Les Marocains votaient vendredi, sans empressement apparent, à des législatives qui pourraient confirmer la poussée des islamistes modérés, après une réforme de la constitution voulue par le roi.

Le taux de participation atteignait 22,4% à 15h GMT (10h, heure de Montréal), juste après la prière du vendredi, selon le ministère marocain de l'Intérieur. En 2007, il était de 15,4% à la même heure.

S'inscrivant dans le mouvement du printemps arabe, cette consultation intervient juste après celle de Tunisie, et avant l'Égypte, deux pays où l'islam politique a le vent en poupe à l'instar de la Turquie.

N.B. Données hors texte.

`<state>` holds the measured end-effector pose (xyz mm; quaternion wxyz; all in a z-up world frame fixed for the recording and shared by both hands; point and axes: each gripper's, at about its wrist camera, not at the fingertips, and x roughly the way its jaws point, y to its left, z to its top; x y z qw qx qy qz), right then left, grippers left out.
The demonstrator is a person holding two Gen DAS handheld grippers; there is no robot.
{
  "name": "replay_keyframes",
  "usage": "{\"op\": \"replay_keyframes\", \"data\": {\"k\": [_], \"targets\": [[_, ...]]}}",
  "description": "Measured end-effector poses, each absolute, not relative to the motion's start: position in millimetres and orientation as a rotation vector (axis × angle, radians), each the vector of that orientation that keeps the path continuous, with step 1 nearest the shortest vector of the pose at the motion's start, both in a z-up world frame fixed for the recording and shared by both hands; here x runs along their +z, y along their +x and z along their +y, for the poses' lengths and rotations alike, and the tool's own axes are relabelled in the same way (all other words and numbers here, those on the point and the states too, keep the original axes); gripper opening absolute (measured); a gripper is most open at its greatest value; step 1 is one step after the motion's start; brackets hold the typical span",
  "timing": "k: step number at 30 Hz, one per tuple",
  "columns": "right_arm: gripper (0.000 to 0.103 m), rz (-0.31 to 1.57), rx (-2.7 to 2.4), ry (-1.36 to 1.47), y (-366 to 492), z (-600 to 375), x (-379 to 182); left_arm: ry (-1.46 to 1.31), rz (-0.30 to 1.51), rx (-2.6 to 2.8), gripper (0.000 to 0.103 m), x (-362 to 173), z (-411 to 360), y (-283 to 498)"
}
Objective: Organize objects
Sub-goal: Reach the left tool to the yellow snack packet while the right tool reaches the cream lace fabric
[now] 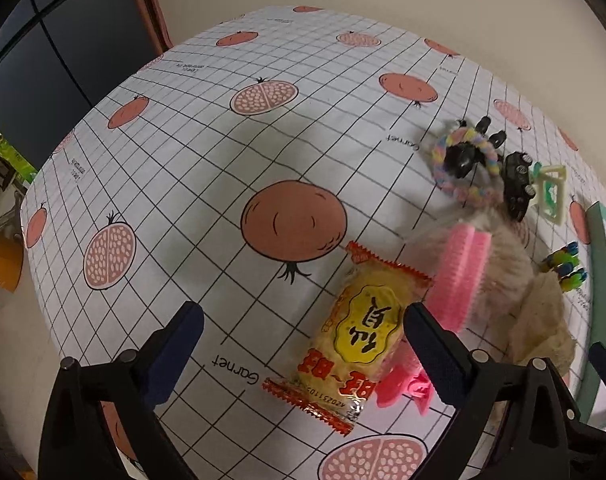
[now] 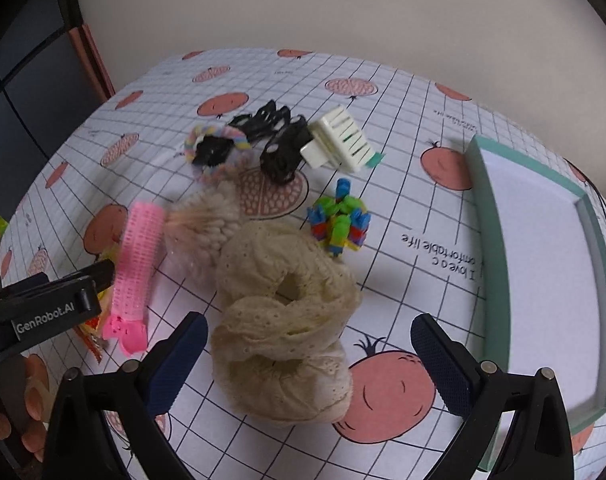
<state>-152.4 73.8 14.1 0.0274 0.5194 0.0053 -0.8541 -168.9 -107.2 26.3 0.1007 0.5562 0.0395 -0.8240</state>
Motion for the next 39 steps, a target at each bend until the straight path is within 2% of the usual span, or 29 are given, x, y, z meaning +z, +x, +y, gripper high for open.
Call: {"op": "replay_keyframes", "data": {"k": [7,10,19,22,28,34,39], "targets": [[0.1,0.029,-2.622,1.639,-152.4,73.5,2.7,1.645,0.086,-2.435,0.099,24.1,-102.2,-168.9],[0.1,0.015,-2.615,1.649,-153.4,74.3,-0.3,1.661,0.083,-2.453,0.087,24.1,-97.9,-169.6],[0.096,0.02,-2.596,1.667,-155.8,69.3,-4.0,1.658,0.077,-2.442,0.079,22.2,-95.3,-170.3],[0.095,0.022,-2.588,1.667,-156.5,69.0,-5.8,1.697,0.05,-2.415,0.065,14.8,-94.1,-172.5],[0.093,0.025,-2.578,1.667,-157.1,68.5,-8.3,1.688,0.049,-2.418,0.063,13.2,-93.6,-174.1],[0.086,0.027,-2.564,1.676,-158.4,68.3,-11.7,1.701,0.052,-2.446,0.047,14.8,-89.6,-174.1],[0.081,0.035,-2.566,1.666,-158.1,67.9,-10.7,1.708,0.082,-2.454,0.041,15.5,-88.4,-173.5]]}}
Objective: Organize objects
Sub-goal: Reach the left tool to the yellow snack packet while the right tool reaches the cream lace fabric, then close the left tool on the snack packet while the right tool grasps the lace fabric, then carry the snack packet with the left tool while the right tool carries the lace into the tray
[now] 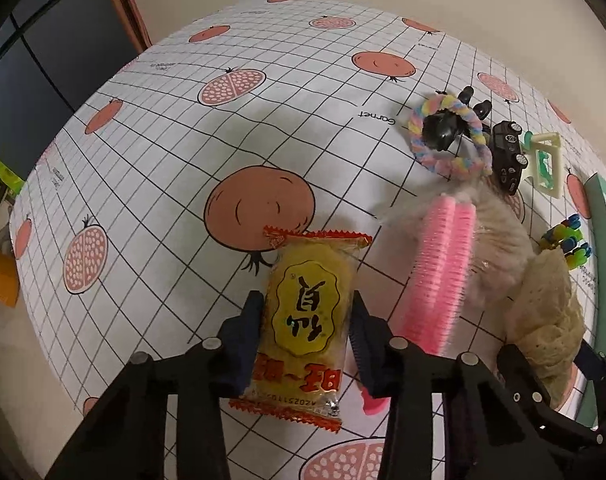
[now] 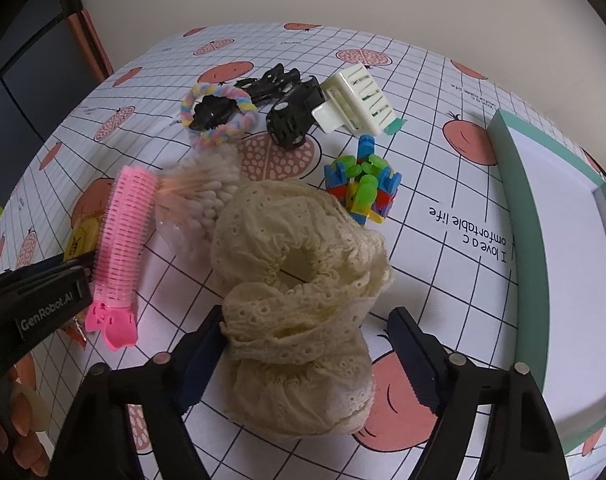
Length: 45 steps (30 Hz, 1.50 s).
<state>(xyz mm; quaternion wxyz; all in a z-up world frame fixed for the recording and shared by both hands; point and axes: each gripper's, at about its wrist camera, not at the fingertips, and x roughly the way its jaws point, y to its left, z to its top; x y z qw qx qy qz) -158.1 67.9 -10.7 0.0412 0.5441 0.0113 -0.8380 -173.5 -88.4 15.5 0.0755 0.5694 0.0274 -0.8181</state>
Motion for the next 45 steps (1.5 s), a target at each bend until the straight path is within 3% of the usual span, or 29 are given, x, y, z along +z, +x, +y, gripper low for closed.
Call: {"op": "replay_keyframes", "data": {"k": [11,17,45], "targets": [[0.035,0.035,-2.562,1.627,-154.6,66.4,-6.0,1.696,0.097,-2.45,0.04,15.4,-87.2,-173.0],[0.024,0.017,-2.559,1.623,-151.3,71.0,-6.0,1.692,0.108,-2.45,0.04,16.0,-86.5,-171.4],[0.02,-0.111,-2.605,1.491,-130.8,102.9,38.8,1.522,0.285,-2.544,0.038,59.8,-91.2,-151.4]]}}
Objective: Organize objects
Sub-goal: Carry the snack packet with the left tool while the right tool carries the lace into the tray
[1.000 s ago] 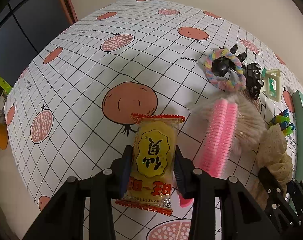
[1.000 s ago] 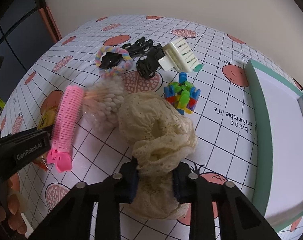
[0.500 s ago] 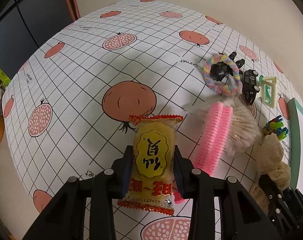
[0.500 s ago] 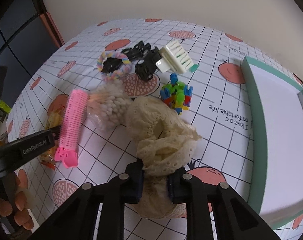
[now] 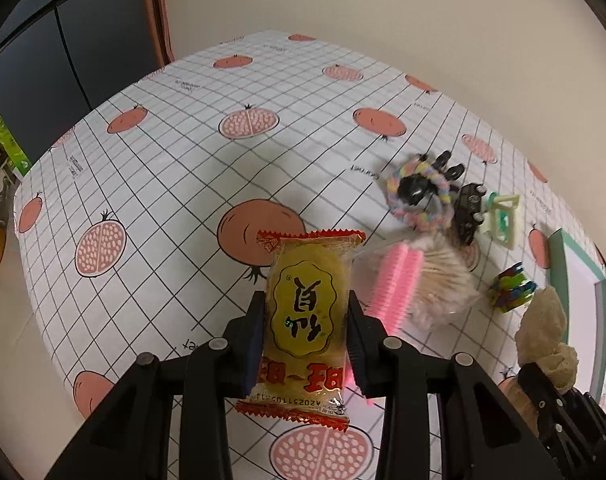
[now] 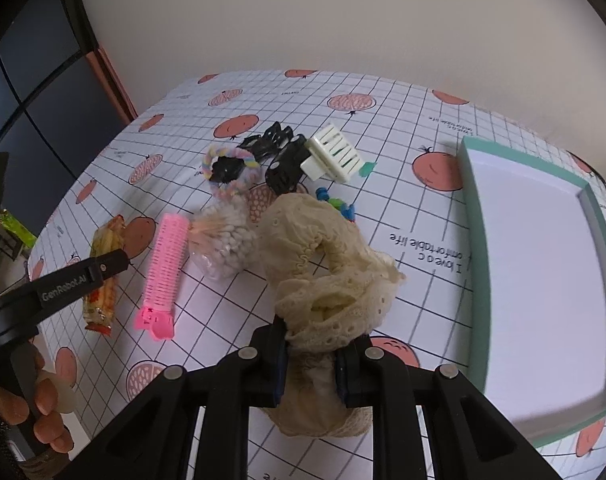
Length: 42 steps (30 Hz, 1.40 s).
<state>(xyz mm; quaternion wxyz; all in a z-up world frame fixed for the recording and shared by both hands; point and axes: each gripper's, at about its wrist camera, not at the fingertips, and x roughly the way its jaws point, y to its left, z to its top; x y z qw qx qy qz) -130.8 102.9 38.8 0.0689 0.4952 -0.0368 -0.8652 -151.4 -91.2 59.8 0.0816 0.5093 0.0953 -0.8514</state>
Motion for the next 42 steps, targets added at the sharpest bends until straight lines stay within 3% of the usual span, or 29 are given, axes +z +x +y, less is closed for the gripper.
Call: {"op": "replay_keyframes", "data": {"k": [16,42], "targets": [[0.02,-0.196,-2.703,1.505,-118.1,165.4,49.0,1.504,0.209,-2.682,0.038,79.2,-13.3,-139.0],[0.02,-0.329,-2.861,1.606,-91.4,280.5,44.8,1.699,0.148,-2.893,0.038,68.6,140.0,-115.6]]}}
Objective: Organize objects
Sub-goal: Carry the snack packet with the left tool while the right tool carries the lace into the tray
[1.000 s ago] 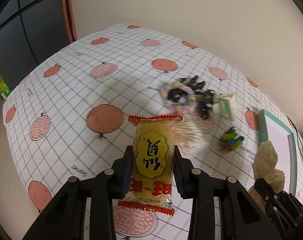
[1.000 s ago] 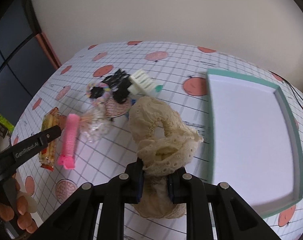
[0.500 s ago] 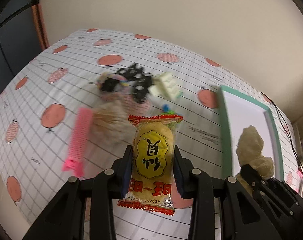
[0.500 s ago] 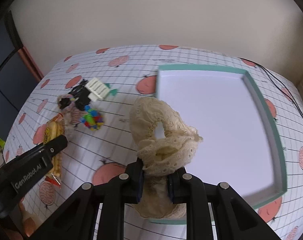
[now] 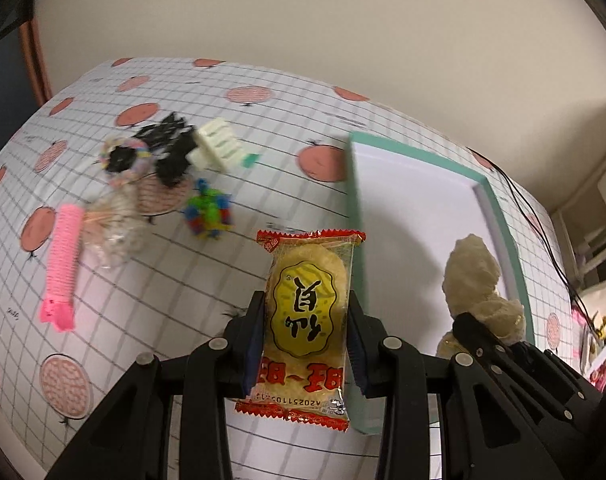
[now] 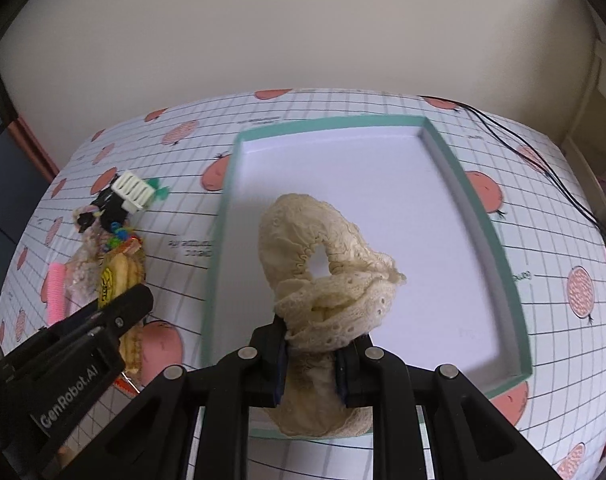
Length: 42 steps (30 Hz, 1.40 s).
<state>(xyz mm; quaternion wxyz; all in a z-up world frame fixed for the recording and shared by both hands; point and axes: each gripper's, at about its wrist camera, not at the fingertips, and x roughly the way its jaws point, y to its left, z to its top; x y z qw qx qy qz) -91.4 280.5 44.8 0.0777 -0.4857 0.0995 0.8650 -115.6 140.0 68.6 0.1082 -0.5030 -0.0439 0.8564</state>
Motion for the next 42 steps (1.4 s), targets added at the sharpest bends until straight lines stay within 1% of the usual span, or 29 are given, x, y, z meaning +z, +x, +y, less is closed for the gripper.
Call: {"op": "replay_keyframes", "data": {"k": [8,17,25,37,42], "targets": [[0.02,0.325,2.543,-1.44,-84.1,307.5,41.5,-1.394,-0.062,2.466,0.038,72.0,173.9,-108.0],[0.02,0.333,2.528,-1.409,-87.9,321.9,42.0,-1.372,-0.051,2.434,0.038,70.5,191.1,-118.4],[0.02,0.333,2.55,-1.374,-106.2,335.2,40.0,-1.361,-0.057,2.419,0.038,64.1,205.8,-143.3],[0.02,0.306,2.555,-1.382,-148.5,350.1,31.9,-1.364,-0.114,2.399,0.038,45.7,227.8,-186.3],[0.02,0.283,2.559,-1.382,-163.6,356.1,32.5,-1.357,-0.102,2.4,0.039,41.2,233.2,-202.1]]}}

Le Parti Justice et Développement (PJD, islamistes modérés) d'Abdellah Benkirane, qui a toujours été dans l'opposition (47 députés sur 395), table sur un succès semblable au parti islamiste Ennahdha, en Tunisie, fin octobre.

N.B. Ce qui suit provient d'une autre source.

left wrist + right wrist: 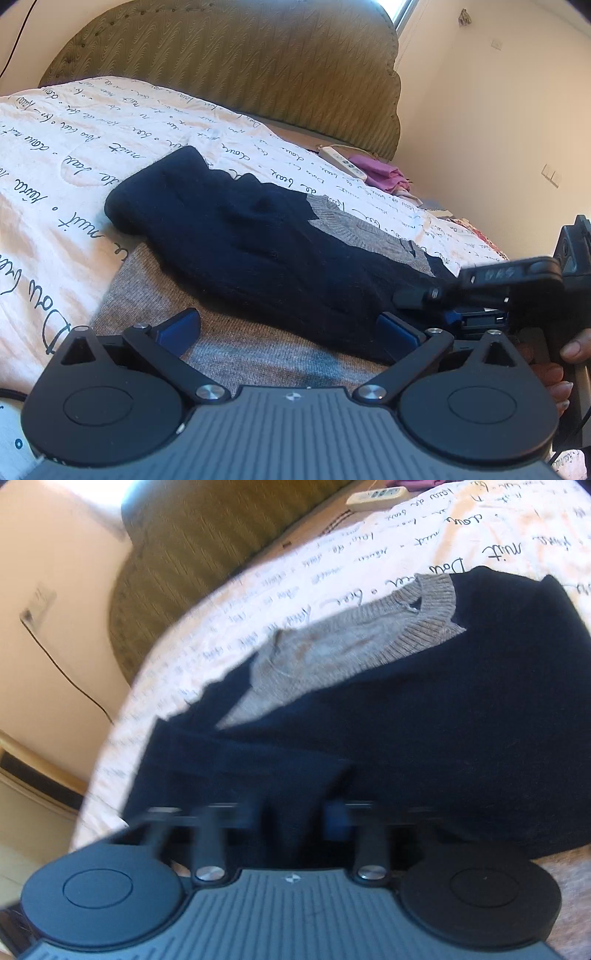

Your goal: Fold small clothes

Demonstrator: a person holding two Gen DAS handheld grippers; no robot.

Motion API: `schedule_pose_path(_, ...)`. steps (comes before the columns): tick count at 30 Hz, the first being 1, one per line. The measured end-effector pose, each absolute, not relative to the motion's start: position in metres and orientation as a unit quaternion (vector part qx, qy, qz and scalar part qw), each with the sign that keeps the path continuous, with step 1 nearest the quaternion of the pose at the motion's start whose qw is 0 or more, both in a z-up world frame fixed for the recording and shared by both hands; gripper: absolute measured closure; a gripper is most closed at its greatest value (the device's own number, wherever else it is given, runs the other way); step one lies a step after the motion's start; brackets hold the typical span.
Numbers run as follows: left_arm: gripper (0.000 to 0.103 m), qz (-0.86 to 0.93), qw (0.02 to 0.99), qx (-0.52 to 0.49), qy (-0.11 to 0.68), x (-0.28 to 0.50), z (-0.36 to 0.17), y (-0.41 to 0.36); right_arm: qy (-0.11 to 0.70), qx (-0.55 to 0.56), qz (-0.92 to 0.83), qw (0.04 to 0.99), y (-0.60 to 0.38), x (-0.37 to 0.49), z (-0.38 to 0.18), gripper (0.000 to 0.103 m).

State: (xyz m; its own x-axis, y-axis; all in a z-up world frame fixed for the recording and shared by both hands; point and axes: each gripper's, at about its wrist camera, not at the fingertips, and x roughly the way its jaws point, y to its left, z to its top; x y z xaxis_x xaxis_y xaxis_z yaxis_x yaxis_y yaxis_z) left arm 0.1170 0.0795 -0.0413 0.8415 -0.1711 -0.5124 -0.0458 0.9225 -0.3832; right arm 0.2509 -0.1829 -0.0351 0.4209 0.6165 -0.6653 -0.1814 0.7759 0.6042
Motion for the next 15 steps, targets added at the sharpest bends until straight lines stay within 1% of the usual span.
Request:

Ses deux principaux adversaires sont deux partis aguerris, membres de la coalition gouvernementale.

L'Istiqlal (Indépendance) du premier ministre Abbas El Fassi est le mieux implanté sur le territoire national. Parti le plus ancien du pays qui avait combattu pour l'indépendance de la France, il pourrait faire les frais de l'usure du pouvoir.

Bien plus jeune et composé notamment de technocrates, le Rassemblement national des indépendants (RNI, libéral et 38 députés) de Salaheddine Mezouar, ministre de l'Économie, que certains voient diriger le prochain gouvernement, issu des urnes.

Plusieurs responsables des bureaux de vote ont indiqué à l'AFP que le nombre de votants pourrait s'accélérer dans l'après-midi.

«Organiser le scrutin un vendredi n'est pas idéal, car c'est le jour où les femmes préparent le couscous traditionnel», a déclaré à l'AFP Abou Fadel, en plaisantant à moitié avant de voter dans un bureau d'un quartier populaire de Casablanca.

«Même si j'étais tenté de voter pour Salaheddine Mezouar, j'ai décidé de donner ses chances au PJD», indiquait Youssef, un jeune informaticien de 35 ans.

«Pas plus que dans le passé, je ne compte pas voter. Pour moi, il y a Dieu, la patrie et le roi. Et c'est tout», a dit pour sa part Mohamed, 45 ans, un gardien de voitures, et un des très nombreux abstentionnistes de ce pays de quelque 35 millions d'habitants, avec 13,5 millions d'inscrits. 37% seulement des inscrits avaient voté en 2007.

Via des spots publicitaires, la télévision marocaine continuait pendant la journée de vendredi d'appeler les Marocains à se rendre aux urnes «pour accomplir un devoir national».

Mais le pays connaît un taux de chômage très élevé surtout chez les jeunes, et la grogne sociale y est très importante. Les contestataires du Mouvement du 20 Février ont appelé au boycottage.

Quelque 31 partis politiques sont en lice pour cette élection qui intervient cinq mois après une réforme, initiée par le roi Mohamed VI et approuvée par référendum en juillet.

La nouvelle constitution prévoit un renforcement des pouvoirs du parlement et du premier ministre. En outre, ce dernier sera désormais obligatoirement choisi par le roi au sein du parti arrivé en tête du scrutin.

«Le PJD peut prétendre à la première place. Mais même s'il dirige le gouvernement, l'exécutif se fera autour d'une coalition», explique le juriste Omar Bendourou.

«Le scrutin n'a jamais été aussi ouvert (...) et le parti le plus puissant ne dépassera sans doute pas les 16 à 18%» des votes», a souligné pour sa part à l'AFP Khalid Naciri, ministre de la Communication.

Illettrisme oblige, une grande partie des Marocains ne votent pas pour un nom de parti, mais pour la «balance» (Istiqlal), la «colombe» (RNI), la «lampe» (PJD), autant de symboles qui aident à comprendre qui est qui. Les socialistes de l'USFP ont adopté la rose.